La musique de Don Billiez glissait avec bonheur, sortait de son vaporeux costume blanc ou peut-être de son chapeau. On ne sait pas vraiment ! Tout son corps est imprégné de musique. Un magicien des notes. L’artiste se concentrait sur deux éléments tout au long du concert, son instrument et le public. Un public qu’il n’a pas quitté un seul instant et qu’il a accompagné dans une magnifique ascension.
Les DjangodOr à Fès en 2011
Parmi les autres nouveautés qui ont marqué cette sixième édition, une volonté délibérée d’ouverture. Les organisateurs ont souhaité ouvrir le festival au grand public, sortir des endroits clos. Au menu donc, des concerts pas chers (entre 50 et 100 DH) et des gratuits à Bab Boujeloud. Les portes se sont ouvertes, on a osé démystifier les jardins d’El Batha. L’homme à qui l’on doit ce changement s’appelle Jean-Claude Cintas, le nouveau directeur artistique du festival.
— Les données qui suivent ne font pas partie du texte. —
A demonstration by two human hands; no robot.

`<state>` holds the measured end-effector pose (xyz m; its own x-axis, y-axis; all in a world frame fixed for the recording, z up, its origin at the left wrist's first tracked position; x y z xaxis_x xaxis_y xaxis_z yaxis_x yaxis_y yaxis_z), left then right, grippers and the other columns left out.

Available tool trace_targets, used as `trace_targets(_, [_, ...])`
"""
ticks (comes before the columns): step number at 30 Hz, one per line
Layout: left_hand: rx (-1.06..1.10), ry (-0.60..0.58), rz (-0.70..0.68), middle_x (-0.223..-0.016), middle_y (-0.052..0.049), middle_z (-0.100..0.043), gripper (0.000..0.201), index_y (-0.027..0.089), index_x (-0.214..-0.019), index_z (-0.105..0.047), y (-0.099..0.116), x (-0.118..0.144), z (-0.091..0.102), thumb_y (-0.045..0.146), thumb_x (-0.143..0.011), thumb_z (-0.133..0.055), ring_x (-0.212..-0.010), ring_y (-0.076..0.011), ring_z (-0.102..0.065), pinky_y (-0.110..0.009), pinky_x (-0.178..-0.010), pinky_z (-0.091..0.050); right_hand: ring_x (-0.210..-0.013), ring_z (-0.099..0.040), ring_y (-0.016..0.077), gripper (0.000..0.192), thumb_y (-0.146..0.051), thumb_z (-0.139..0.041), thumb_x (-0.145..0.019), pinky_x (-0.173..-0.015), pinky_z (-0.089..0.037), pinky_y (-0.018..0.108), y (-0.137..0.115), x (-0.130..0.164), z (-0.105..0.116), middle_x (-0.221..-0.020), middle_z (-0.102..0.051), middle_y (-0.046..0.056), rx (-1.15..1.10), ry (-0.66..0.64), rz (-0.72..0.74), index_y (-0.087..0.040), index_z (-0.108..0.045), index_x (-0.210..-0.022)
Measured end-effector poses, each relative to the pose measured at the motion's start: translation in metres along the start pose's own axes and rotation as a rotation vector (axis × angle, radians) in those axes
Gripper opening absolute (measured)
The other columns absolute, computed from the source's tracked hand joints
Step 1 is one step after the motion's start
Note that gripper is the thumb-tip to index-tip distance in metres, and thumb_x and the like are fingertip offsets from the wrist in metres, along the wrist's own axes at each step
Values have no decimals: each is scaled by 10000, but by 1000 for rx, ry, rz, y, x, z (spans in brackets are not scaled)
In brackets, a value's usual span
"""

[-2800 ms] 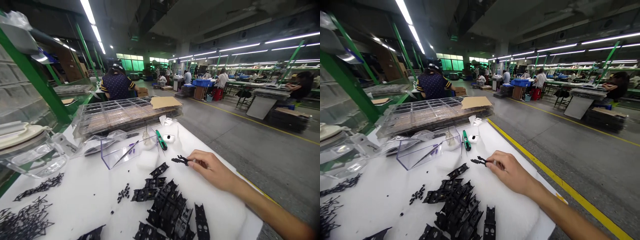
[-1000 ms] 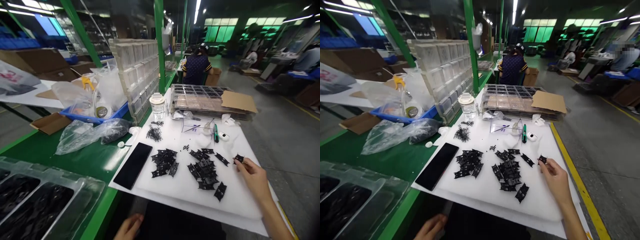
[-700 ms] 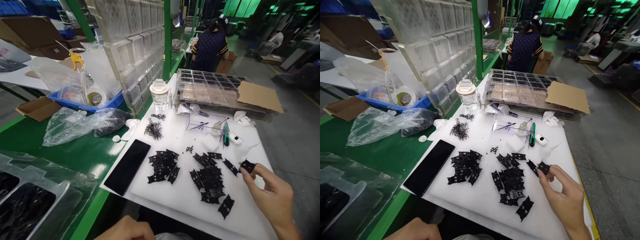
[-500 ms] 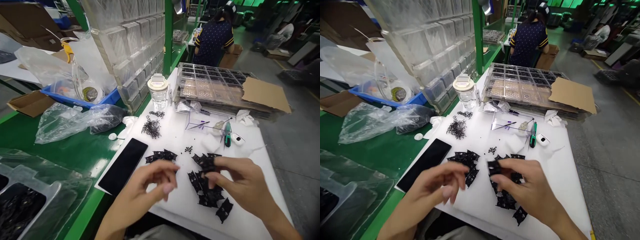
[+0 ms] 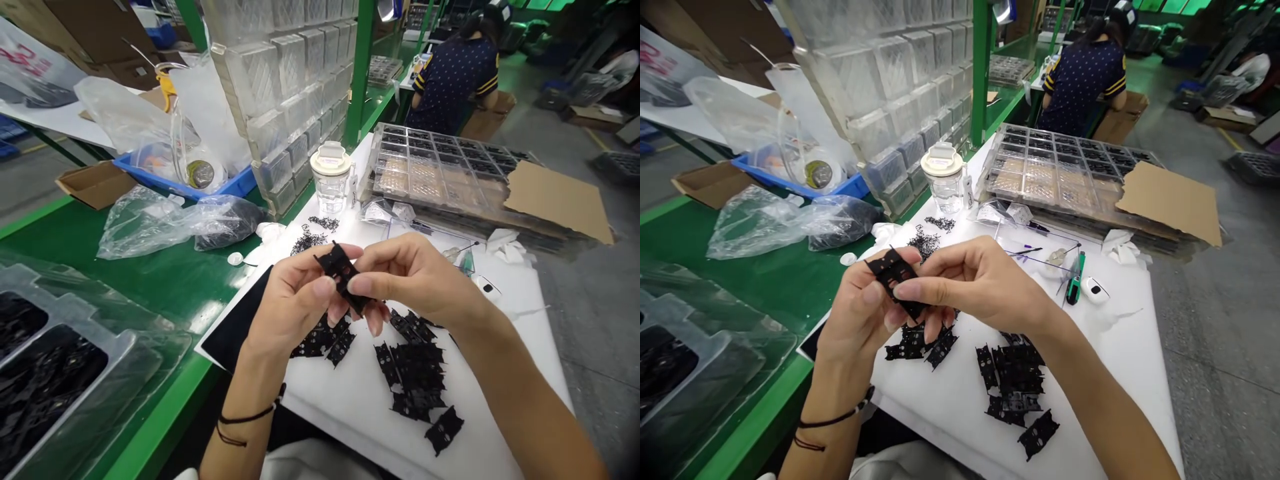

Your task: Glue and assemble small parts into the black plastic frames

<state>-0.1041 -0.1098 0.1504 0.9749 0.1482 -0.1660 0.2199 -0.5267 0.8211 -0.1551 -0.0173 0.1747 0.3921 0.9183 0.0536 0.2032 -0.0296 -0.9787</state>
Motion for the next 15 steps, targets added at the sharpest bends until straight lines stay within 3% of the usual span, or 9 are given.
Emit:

Il a sorti le jazz des riads tout en conservant l’esprit des jardins et la majesté des lieux.
Sous l’immense bras du chêne quatre fois centenaire des jardins andalous d’El Batha, un vent d’audace a soufflé. Sous ses airs de flamenco, Kader Fahem a porté l’hispano jazz dans une dimension nouvelle. Des arpèges à couper le souffle entre influences américaines et résonances africaines ont ravivé les couleurs des plus belles partitions musicales…
Côté public, une autre nouveauté. De beaux mélanges. Parmi les spectateurs présents à ce festival, beaucoup de Marocains. En l’espace de trois jours, Fès a sonné sous différents accents. Le jazz s’installe doucement dans la vie des Marocains. Les passionnés du swing étaient là et ils étaient nombreux. Cette musique n’a jamais cessé de voyager, elle s’accommode de tout, épouse les lieux, se renouvelle… Mais n’oublie pas ses racines. L’année prochaine et pour la première fois, auront lieu en Afrique, à Ouagadougou (Burkina Faso), les DjangodOr. Et l’année suivante, c’est à la ville de Fès que revient cet honneur. L’annonce a été faite officiellement par Mohamed Kabbaj, président de l’Association esprit de Fès, organisateur de l’événement. Pour cette VIe édition, le Festival du jazz in riad de Fès a été labellisé «DjangodOr, Trophées internationaux de jazz». Une belle distinction qui fait accéder le festival au statut des grands événements de jazz au monde. Inutile de préciser qu’on attend avec impatience la prochaine édition.